## Records
▼

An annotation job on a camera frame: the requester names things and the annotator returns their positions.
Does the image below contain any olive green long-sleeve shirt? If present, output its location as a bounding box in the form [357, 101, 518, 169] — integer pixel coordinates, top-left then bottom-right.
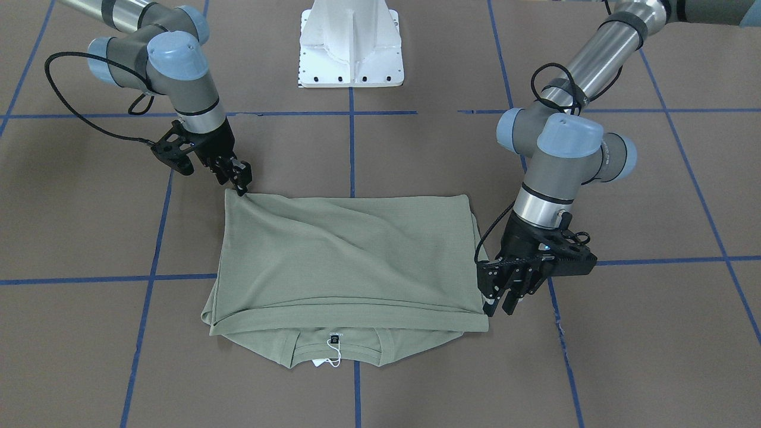
[201, 190, 489, 368]

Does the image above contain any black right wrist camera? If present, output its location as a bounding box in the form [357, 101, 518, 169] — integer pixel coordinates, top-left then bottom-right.
[150, 132, 194, 176]

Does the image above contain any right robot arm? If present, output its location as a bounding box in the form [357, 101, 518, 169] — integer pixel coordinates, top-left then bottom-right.
[66, 1, 252, 196]

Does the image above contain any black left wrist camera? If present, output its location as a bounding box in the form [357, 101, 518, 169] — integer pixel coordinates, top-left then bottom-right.
[545, 229, 598, 276]

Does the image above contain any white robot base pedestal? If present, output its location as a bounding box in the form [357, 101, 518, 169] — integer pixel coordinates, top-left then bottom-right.
[297, 1, 405, 89]

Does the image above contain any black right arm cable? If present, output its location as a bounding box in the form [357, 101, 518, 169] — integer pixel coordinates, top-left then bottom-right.
[45, 52, 156, 145]

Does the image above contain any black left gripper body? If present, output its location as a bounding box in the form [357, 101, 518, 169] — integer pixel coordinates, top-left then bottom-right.
[479, 213, 571, 299]

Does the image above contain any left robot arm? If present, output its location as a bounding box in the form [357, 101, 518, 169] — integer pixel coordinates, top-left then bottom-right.
[476, 1, 759, 317]

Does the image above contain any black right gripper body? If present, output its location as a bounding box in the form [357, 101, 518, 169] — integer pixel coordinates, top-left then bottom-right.
[180, 119, 252, 186]

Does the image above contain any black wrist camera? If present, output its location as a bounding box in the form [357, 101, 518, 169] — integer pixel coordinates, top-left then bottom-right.
[150, 132, 194, 176]
[545, 229, 598, 276]

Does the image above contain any white shirt neck tag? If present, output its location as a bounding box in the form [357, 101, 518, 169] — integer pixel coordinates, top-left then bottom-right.
[312, 333, 342, 368]

▲

## Work instructions
Your answer must be the entries written out word for word, without their pictures.

## Reply
An annotation job on a camera frame: the requester names things and the annotator returns their positions.
Does the image below contain any olive green long-sleeve shirt? If present, output its location as a bounding box in the form [357, 101, 518, 169] — integer pixel coordinates, top-left then bottom-right.
[201, 190, 489, 368]

Does the image above contain any black right wrist camera? If present, output its location as a bounding box in the form [357, 101, 518, 169] — integer pixel coordinates, top-left then bottom-right.
[150, 132, 194, 176]

Does the image above contain any right robot arm? If present, output its location as a bounding box in the form [357, 101, 518, 169] — integer pixel coordinates, top-left then bottom-right.
[66, 1, 252, 196]

Does the image above contain any black left wrist camera? If present, output its location as a bounding box in the form [357, 101, 518, 169] — integer pixel coordinates, top-left then bottom-right.
[545, 229, 598, 276]

Does the image above contain any white robot base pedestal? If present, output its location as a bounding box in the form [357, 101, 518, 169] — integer pixel coordinates, top-left then bottom-right.
[297, 1, 405, 89]

Does the image above contain any black right arm cable? If present, output its location as a bounding box in the form [357, 101, 518, 169] — integer pixel coordinates, top-left then bottom-right.
[45, 52, 156, 145]

Does the image above contain any black left gripper body? If present, output its location as a bounding box in the form [357, 101, 518, 169] — integer pixel coordinates, top-left then bottom-right.
[479, 213, 571, 299]

Does the image above contain any left robot arm? If present, output its location as a bounding box in the form [357, 101, 518, 169] — integer pixel coordinates, top-left then bottom-right.
[476, 1, 759, 317]

Does the image above contain any black right gripper body? If present, output its location as a bounding box in the form [357, 101, 518, 169] — integer pixel coordinates, top-left then bottom-right.
[180, 119, 252, 186]

Does the image above contain any black wrist camera? If present, output its location as a bounding box in the form [357, 101, 518, 169] — integer pixel coordinates, top-left then bottom-right.
[150, 132, 194, 176]
[545, 229, 598, 276]

Does the image above contain any white shirt neck tag? If present, output its location as a bounding box in the form [357, 101, 518, 169] — integer pixel coordinates, top-left then bottom-right.
[312, 333, 342, 368]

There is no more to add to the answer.